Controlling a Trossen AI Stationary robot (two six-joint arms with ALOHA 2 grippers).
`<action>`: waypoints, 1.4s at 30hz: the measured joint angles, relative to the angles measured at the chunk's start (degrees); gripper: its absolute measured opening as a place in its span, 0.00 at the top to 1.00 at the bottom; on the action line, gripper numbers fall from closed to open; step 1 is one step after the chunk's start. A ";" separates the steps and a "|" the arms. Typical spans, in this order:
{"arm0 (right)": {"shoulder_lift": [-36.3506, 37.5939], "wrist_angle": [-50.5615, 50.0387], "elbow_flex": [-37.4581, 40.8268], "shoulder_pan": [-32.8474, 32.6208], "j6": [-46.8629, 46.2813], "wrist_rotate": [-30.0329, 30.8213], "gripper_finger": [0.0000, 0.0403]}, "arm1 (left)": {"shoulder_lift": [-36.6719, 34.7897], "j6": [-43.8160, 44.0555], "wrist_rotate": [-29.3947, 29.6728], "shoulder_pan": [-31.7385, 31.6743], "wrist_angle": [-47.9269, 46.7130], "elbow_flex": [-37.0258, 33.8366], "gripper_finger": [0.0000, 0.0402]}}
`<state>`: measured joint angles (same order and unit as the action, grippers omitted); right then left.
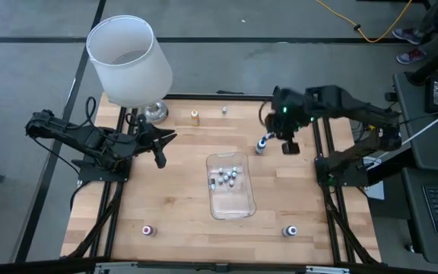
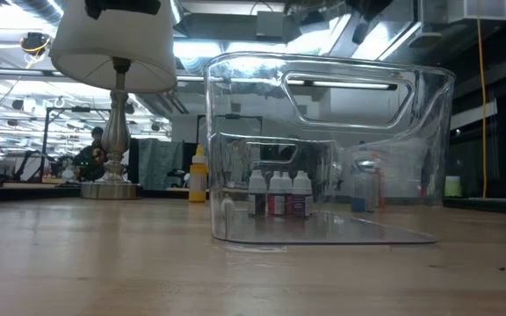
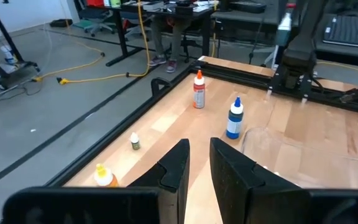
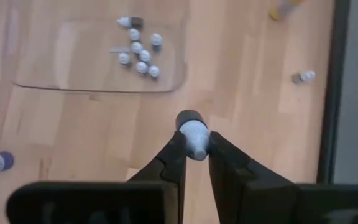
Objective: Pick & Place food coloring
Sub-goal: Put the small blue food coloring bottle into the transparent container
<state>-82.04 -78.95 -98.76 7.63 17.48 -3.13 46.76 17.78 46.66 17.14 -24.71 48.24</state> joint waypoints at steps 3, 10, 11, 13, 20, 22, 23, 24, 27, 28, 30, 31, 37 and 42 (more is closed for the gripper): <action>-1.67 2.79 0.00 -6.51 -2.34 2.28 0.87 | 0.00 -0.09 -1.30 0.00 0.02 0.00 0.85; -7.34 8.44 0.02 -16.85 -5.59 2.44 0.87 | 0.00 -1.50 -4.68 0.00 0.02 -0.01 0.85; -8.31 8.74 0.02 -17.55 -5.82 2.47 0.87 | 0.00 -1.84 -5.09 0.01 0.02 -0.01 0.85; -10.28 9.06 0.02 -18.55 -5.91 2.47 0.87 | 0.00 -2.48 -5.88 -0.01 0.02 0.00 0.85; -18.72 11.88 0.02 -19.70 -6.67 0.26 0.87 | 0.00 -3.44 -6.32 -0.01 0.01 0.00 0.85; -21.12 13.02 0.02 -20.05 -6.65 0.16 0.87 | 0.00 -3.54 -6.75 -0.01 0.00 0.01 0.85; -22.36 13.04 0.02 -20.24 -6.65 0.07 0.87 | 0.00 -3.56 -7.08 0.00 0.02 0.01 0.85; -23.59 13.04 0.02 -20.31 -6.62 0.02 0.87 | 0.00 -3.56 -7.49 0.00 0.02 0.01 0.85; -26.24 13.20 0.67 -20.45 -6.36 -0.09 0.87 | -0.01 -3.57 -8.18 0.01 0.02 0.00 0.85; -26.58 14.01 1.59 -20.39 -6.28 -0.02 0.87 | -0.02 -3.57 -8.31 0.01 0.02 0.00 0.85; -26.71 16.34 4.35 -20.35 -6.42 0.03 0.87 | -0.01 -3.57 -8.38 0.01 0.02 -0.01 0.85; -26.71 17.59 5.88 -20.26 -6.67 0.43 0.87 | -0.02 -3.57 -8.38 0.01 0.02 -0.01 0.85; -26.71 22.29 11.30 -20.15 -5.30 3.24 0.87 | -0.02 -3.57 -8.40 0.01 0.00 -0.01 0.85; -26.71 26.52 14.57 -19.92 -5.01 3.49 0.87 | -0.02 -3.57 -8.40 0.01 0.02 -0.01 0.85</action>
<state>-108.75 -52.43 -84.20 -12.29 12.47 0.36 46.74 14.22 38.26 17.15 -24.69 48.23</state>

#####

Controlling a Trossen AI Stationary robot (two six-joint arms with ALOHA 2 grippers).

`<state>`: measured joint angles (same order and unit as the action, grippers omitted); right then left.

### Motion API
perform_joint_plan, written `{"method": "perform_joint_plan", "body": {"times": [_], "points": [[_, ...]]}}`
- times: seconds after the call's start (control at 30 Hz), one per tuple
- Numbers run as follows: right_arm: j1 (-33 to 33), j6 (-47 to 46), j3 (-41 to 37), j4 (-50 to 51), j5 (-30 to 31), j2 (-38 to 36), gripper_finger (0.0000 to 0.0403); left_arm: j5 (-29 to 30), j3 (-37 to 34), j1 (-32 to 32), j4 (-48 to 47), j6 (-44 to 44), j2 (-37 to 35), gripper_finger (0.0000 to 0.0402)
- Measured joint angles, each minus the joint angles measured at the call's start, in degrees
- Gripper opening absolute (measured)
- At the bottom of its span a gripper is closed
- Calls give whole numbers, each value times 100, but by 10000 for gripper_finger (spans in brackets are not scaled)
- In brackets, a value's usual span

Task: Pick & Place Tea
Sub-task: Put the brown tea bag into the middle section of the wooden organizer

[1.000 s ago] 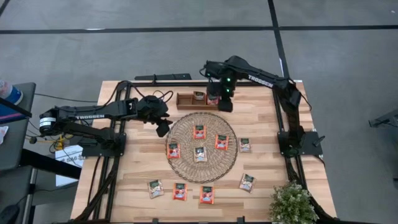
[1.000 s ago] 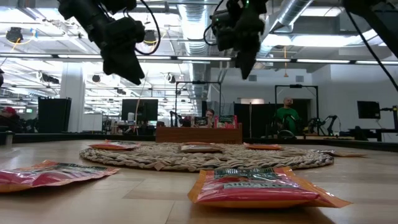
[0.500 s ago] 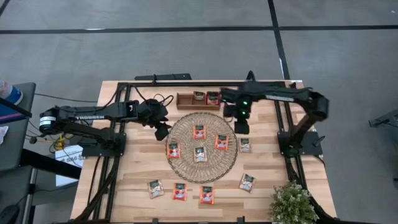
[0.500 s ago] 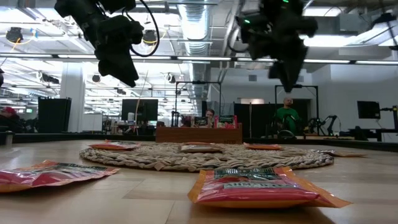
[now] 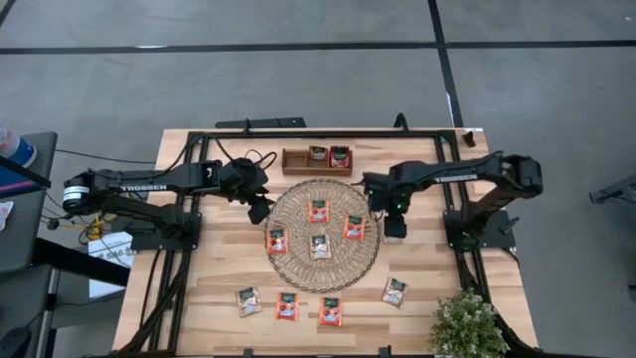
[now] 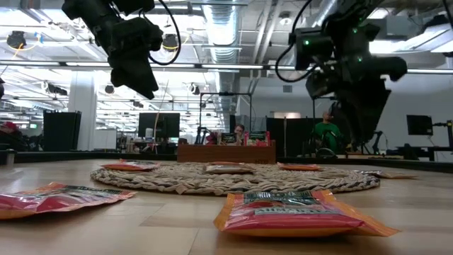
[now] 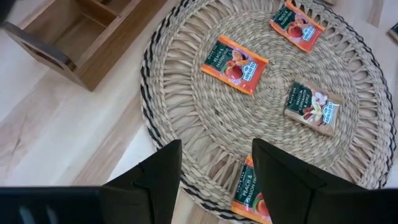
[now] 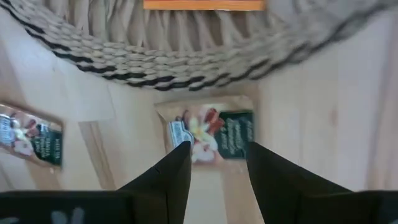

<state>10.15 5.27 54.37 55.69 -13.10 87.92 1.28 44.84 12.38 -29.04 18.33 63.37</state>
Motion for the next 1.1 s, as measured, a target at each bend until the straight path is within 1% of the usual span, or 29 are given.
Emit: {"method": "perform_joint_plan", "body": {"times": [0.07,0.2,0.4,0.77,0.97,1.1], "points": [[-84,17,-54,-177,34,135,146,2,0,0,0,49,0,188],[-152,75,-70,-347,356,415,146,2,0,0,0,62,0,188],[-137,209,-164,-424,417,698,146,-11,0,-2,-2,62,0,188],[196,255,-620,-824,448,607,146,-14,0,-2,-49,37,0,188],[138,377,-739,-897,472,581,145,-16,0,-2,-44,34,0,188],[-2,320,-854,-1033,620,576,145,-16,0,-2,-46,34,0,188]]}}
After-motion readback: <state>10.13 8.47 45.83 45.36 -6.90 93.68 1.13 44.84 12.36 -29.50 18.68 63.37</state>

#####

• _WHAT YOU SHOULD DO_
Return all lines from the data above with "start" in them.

• _RESPONSE TO THE TASK_
`<action>`: waypoints, 1.4s at 30hz: the measured joint angles, relative to the angles measured at the chunk's start (degrees); gripper: its absolute measured opening as a place in its span, 0.00 at the top to 1.00 at the bottom; on the action line, gripper numbers fall from closed to open; step 1 is one step after the chunk's start. A ";" separates the steps and a "|" the arms. Typical spans, in this order:
- times: seconds after the call's start (control at 30 Hz), one per tuple
- Measured joint angles, each minus the joint angles measured at the call's start, in degrees

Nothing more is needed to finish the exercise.